My mother-in-law, Eunice, is deep into the dementia of Alzheimer’s. She’s still walking, though not as well as a few years ago when she first moved in with us. So we try to bring her to church with us, even though we don’t think she gets much out of it anymore.

And occasionally one of us will bring her back to her own church, so she can maybe keep some connections there. This morning I asked Eunice, “Do you want to go to church now?”

“What’s church?” she answered.

“It’s where we sing hymns and songs to God and hear a pastor preach about Jesus.”

Her face brightened and she agreed to go. We found seats towards the back of the church, because she will sometimes talk at inappropriate times now days. I read the bulletin and noted that next week the church is celebrating it’s 90th anniversary!

I thought of all the decades Eunice had served in this church as the Sunday School Superintendent and then a church secretary. I remembered the Bible studies she’d enjoyed and the Circle she’d faithfully met with. I wondered how many cakes she had baked and set out for funerals, how many dishes she’d washed in the church kitchen, and how many stitches she had put in quilts for the mission’s raffle.

I leaned over and whispered, “Does this place look familiar?”

“A little bit,” she answered.

The worship songs were more contemporary, so I didn’t notice her join in, though she had been singing with the hymns on CD I’d played in the car.

But when the pastor was preaching, and read a verse, “For My yoke is easy and My burden is….” he paused, to have the congregation fill in the missing word. And Eunice was one of the first to say, “Light.” And she said it with confidence!

But it was when the service was over that I got my real lesson. We waited in our row, for the crowds in the aisles to thin and before we stood up an older man, a retired pastor that now leads a Bible study at the church, came over and kneeled on a chair in the row in front of us, so he could greet Eunice.

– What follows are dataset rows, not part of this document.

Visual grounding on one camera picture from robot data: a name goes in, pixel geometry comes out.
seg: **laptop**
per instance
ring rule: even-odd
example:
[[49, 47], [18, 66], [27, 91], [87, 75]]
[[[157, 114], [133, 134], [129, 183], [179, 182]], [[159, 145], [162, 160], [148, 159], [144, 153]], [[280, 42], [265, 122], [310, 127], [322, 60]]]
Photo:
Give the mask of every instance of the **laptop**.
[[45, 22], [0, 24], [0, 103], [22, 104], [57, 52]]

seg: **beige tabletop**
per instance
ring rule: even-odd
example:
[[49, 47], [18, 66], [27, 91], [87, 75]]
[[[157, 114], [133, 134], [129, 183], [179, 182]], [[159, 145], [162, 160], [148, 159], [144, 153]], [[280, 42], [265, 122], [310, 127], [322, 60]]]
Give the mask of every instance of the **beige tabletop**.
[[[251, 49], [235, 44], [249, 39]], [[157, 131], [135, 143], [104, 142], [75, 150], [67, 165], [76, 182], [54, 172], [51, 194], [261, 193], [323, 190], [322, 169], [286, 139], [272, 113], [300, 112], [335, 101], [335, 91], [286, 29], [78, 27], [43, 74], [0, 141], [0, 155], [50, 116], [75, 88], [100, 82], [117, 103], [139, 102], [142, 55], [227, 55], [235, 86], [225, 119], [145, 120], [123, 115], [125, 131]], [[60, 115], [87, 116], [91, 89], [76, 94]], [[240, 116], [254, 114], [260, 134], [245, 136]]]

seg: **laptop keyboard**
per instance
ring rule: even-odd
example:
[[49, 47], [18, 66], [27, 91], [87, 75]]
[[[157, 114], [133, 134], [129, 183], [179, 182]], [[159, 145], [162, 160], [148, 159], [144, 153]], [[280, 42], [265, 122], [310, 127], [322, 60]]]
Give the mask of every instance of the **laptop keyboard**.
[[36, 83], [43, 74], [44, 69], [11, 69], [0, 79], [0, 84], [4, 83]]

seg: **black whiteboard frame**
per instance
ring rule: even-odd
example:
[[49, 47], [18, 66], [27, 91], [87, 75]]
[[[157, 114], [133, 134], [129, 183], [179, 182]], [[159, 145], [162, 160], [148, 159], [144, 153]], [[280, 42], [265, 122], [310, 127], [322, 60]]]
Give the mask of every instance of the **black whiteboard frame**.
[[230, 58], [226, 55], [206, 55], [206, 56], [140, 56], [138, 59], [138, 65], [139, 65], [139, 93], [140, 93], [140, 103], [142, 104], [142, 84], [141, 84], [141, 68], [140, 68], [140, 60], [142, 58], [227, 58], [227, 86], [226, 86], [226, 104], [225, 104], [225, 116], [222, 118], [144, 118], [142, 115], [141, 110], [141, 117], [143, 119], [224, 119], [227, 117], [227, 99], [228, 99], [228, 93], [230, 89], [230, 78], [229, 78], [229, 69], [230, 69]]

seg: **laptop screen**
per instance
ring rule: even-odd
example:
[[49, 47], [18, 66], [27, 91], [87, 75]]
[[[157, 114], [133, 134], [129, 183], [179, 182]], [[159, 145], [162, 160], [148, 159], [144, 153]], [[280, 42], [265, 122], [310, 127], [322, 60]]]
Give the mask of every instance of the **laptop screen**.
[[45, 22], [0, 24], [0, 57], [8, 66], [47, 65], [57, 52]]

He gave her a hug and then held her hand warmly. “Eunice, it’s so good to see you! You were always so faithful to come to Bible Study. We miss you! We love you!”

Eunice’s eyes sparkled and she smiled back at him. He looked at me with a smile and asked, “How old is Eunice now?”

“She just turned 96.”

“Well, she’s our second oldest member then. A—- Nelson is 97.” He turned back to Eunice, “You remember A—-, don’t you? And remember when you and Rollie had us over to your house for supper? Oh we miss you and love you!”

His wife saw us and came over next to Eunice and hugged her. “Oh, we’re so glad to see you! We love you!” she said with a big smile.

Eunice smiled back and said, “What’s his name?” as she looked back at the pastor still holding her hand.

“He’s John,” she replied kindly. Eunice nodded and smiled. And somehow we knew, even though she didn’t remember their names, that she knew these people. And that she felt known!

And I’m thinking now what a beautiful example of Christian love they are! It was seemingly such a simple thing to stop and talk with an elderly person, but I know it touched Mom. They took time to remember with her. They expressed with the warmth and sincerity in their eyes and touch and smile and words that they loved her and cared about her.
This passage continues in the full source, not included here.